1.8 流式细胞术检测RAW264.7细胞凋亡情况转染48 h后，收集6孔板中各组细胞，按试剂盒说明书操作：每组用400 μl Binding Buffer重悬细胞，并加入5 μl Annexin V染液，避光孵育15 min，然后加入10 μl PI，避光孵育5 min，1 h内在流式仪上检测细胞凋亡情况。实验重复3次。

2 结果

2.1 GFP-VNN1重组质粒的构建及鉴定提取的GFP-VNN1质粒用HindⅢ和 BamHⅠ限制性内切酶双酶切，1%琼脂糖凝胶电泳分离得到约1 542、4 735 bp两条带，与VNN1片段的大小和载体GFP的大小相符，表明VNN1已被插入到GFP 载体中。酶切结果见图1。VNN1基因测序结果与GenBank上的序列一致，表明GFP-VNN1表达载体构建正确，可用于后续实验。

图1 GFP-VNN1重组质粒经双酶切鉴定电泳图

M：DNA Marker；1：HindⅢ和BamHⅠ双酶切GFP-VNN1重组质粒

2.2 VNN1蛋白在RAW264.7细胞中的表达经Western blot法检测显示正常组、空质粒转染组以及GFP-VNN1重组质粒转染组细胞内均有VNN1蛋白表达。GFP-VNN1重组质粒转染组VNN1蛋白的表达明显高于其他两组细胞，与正常组比较差异有统计学意义(P<0.01,F=3.063)，见图2，表明GFP-VNN1重组质粒能在RAW264.7细胞稳定高表达VNN1蛋白。
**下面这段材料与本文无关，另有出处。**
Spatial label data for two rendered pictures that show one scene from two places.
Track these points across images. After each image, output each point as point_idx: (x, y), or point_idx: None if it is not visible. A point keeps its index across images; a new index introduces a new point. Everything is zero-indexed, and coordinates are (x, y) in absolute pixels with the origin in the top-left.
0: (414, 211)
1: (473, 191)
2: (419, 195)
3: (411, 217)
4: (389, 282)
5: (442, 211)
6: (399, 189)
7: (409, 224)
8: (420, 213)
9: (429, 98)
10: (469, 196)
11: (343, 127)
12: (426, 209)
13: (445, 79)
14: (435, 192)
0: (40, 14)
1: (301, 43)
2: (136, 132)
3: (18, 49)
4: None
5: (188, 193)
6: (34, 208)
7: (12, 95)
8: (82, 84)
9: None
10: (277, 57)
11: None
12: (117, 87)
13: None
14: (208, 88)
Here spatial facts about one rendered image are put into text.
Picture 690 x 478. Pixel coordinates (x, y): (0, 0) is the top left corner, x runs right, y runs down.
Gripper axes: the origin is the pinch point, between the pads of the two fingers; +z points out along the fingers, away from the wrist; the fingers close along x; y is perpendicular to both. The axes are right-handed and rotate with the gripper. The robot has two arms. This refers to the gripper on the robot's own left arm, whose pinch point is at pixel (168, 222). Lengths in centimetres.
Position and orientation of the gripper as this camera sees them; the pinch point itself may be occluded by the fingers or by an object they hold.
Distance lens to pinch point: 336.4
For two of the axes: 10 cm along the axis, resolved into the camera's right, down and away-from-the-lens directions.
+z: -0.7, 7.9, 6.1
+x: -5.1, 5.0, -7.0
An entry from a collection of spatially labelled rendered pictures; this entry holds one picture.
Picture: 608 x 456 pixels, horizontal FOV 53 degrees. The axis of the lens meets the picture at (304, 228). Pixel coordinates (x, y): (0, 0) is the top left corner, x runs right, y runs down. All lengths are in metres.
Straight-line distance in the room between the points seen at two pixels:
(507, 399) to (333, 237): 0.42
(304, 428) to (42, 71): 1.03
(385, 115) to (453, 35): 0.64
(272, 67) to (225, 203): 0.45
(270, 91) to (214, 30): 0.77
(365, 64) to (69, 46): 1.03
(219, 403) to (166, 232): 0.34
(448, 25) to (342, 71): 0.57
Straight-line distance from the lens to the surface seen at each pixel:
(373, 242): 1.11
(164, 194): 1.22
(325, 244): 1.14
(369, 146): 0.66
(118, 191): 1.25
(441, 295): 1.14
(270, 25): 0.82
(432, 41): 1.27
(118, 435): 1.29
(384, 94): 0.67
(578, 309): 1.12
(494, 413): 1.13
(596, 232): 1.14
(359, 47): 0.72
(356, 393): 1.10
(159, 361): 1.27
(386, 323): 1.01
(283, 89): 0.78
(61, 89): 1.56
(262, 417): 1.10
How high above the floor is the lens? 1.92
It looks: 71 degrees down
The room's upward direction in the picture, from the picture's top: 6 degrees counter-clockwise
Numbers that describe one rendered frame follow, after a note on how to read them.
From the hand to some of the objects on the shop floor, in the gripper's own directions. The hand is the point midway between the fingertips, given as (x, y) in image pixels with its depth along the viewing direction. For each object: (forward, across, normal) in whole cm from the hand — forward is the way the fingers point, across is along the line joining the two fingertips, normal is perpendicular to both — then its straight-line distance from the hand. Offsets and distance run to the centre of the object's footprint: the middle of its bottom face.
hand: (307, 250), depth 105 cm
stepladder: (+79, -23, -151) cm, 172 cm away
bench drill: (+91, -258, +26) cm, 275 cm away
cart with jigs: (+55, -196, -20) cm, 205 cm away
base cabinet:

图2 Western blot法检测RAW264.7细胞中VNN1蛋白的表达

N：正常组；NC：空质粒转染组；VNN1：GFP-VNN1重组质粒转染组；与正常组比较：**P<0.01

2.3 GFP-VNN1重组质粒对细胞因子TNF-α和IL-6分泌的影响ELISA结果显示，GFP-VNN1重组质粒能显著升高RAW264.7中TNF-α和IL-6的表达(P<0.05，F=0.082；P<0.05，F=0.592)，与正常组比较差异有统计学意义；Western blot法检测RAW264.7细胞中TNF-α和IL-6蛋白表达升高(P<0.05，F=1.538；P<0.05，F=1.509)，与正常组比较差异有统计学意义。结果见图3、4，提示GFP-VNN1重组质粒能促进细胞因子TNF-α和IL-6分泌。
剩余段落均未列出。